[MKLDNN] mkldnn RNN operator enhancement #17075

xziya · 2019-12-15T02:16:13Z

Description

Enhancement for RNN operator.

Checklist

Changes

Correct the cast mistake (reinterpret_cast<desc> -> primitive_desc)
Support AddTo request for output and gradients (Fused RNN Operators have nonsupport of add grad_req with mkl-dnn #16578)
Use MXNET_USE_MKLDNN_RNN to fallback to the naive fused operator
Move the atol to its origin in the unit test of GRU (should be fixed by [mkldnn-v1.0] Use memcpy instead of set_handle with unidirectional 1-layer RNN #16663)

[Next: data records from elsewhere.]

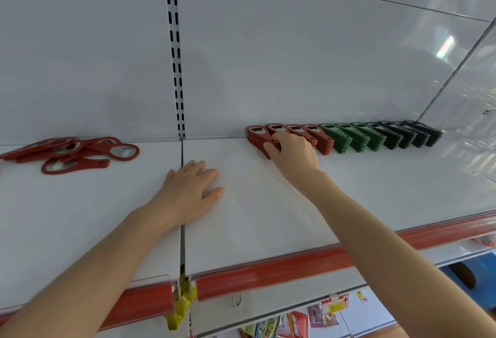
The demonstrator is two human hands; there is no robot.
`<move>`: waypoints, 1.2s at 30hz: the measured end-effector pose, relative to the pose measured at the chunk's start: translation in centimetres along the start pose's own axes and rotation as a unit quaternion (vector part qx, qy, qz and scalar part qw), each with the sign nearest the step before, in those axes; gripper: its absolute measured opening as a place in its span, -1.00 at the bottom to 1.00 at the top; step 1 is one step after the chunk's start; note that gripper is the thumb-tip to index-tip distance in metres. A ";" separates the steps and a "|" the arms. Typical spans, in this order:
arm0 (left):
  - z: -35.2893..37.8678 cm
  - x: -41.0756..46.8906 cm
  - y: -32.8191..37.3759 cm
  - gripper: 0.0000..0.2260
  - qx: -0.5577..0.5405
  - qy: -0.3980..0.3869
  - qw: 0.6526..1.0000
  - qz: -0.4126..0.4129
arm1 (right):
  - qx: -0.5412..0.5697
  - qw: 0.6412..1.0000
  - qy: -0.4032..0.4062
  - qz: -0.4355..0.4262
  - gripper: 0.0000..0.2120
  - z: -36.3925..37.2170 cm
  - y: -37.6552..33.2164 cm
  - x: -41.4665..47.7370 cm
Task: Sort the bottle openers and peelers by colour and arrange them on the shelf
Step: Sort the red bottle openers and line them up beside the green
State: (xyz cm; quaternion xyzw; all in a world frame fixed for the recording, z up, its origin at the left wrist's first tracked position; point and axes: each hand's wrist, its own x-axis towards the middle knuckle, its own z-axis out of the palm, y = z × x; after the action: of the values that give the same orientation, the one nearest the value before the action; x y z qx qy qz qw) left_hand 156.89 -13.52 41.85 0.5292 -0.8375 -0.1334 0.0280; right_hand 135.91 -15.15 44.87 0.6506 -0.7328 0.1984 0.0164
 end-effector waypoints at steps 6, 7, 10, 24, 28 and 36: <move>-3.4 -2.3 0.3 -0.58 0.068 0.038 0.997 0.003 | 0.110 0.987 0.013 -0.112 -0.74 -2.8 -1.6 -1.8; -4.0 -3.2 0.3 -0.54 0.055 0.062 0.997 0.004 | 0.128 0.984 0.003 -0.123 -0.75 -2.9 -2.2 -1.9; -5.0 -6.3 -0.6 -0.46 0.025 0.147 0.989 0.005 | 0.144 0.976 -0.023 -0.160 -0.72 -2.6 -4.6 -2.2; -5.0 -20.2 -14.0 -0.64 -0.034 0.259 0.949 -0.178 | 0.100 0.947 -0.146 -0.268 -0.71 5.3 -22.9 -0.4; -5.3 -21.2 -17.6 -0.70 -0.054 0.251 0.953 -0.163 | 0.002 0.964 -0.200 -0.173 -0.66 8.5 -24.9 1.4; -6.0 -20.0 -22.1 -0.78 -0.095 0.257 0.961 -0.044 | 0.088 0.985 -0.130 -0.069 -0.82 7.6 -25.0 0.2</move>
State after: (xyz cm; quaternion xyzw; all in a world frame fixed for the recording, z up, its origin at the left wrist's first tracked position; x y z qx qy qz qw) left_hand 186.24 -5.79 43.96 0.5766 -0.7616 -0.0727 0.2865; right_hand 161.64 -19.57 44.63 0.7184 -0.6621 0.1744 -0.1226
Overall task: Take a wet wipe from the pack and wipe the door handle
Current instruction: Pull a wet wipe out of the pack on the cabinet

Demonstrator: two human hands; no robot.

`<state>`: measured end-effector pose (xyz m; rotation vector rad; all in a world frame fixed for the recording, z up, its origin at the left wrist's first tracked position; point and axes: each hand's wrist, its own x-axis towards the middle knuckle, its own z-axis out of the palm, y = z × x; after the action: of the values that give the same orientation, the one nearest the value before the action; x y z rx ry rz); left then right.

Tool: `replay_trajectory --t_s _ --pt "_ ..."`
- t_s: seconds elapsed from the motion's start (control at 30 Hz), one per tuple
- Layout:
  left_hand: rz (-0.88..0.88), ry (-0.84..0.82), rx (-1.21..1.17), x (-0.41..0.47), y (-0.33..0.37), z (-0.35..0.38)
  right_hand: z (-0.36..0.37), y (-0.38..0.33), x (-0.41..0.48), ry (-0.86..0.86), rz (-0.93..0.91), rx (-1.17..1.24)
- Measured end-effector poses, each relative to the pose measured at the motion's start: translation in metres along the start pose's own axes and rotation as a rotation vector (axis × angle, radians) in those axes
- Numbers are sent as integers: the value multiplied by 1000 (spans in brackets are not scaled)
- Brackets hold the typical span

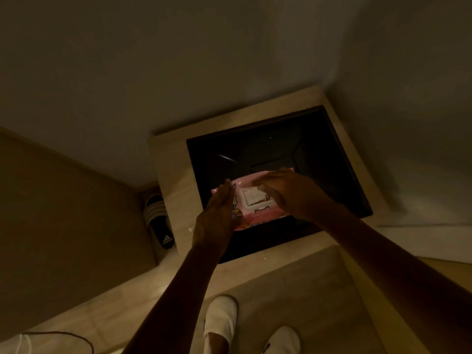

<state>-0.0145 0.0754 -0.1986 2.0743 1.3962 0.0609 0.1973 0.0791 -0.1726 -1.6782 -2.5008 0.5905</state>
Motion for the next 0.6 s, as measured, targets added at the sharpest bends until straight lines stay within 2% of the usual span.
replay_trajectory --t_s 0.13,0.2,0.27,0.33,0.43,0.53,0.6 --pt "-20 -5 -53 0 9 2 -17 12 24 135 402 293" --pt "-28 18 -113 -1 13 1 -15 20 25 239 544 354" --pt "-20 100 -132 0 13 -2 -7 18 21 258 634 386" --pt "-9 208 -113 2 10 -6 3 9 13 252 677 378" --pt "60 305 -77 9 26 -12 15 3 -18 275 632 384" --pt "192 164 -38 23 36 -9 23 -3 -36 246 646 308" --pt "215 57 -20 35 41 -8 26 -5 -39 238 638 276"
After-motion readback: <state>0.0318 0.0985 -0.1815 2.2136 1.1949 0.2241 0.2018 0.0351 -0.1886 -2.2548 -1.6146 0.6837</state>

`add` operation support Rename AddTo Add MXNET_USE_MKLDNN_RNN env Add Env var for switching to naive RNN impl and naive add/copy impl

xziya · 2019-12-16T04:43:52Z

@pengzhao-intel @TaoLv CI passed. Please take a review. Thanks.

ciyongch

Overall looks good

ciyongch · 2019-12-16T05:57:12Z

docs/static_site/src/pages/api/faq/env_var.md

@@ -349,6 +349,10 @@ If ctypes is used, it must be `mxnet._ctypes.ndarray.NDArrayBase`.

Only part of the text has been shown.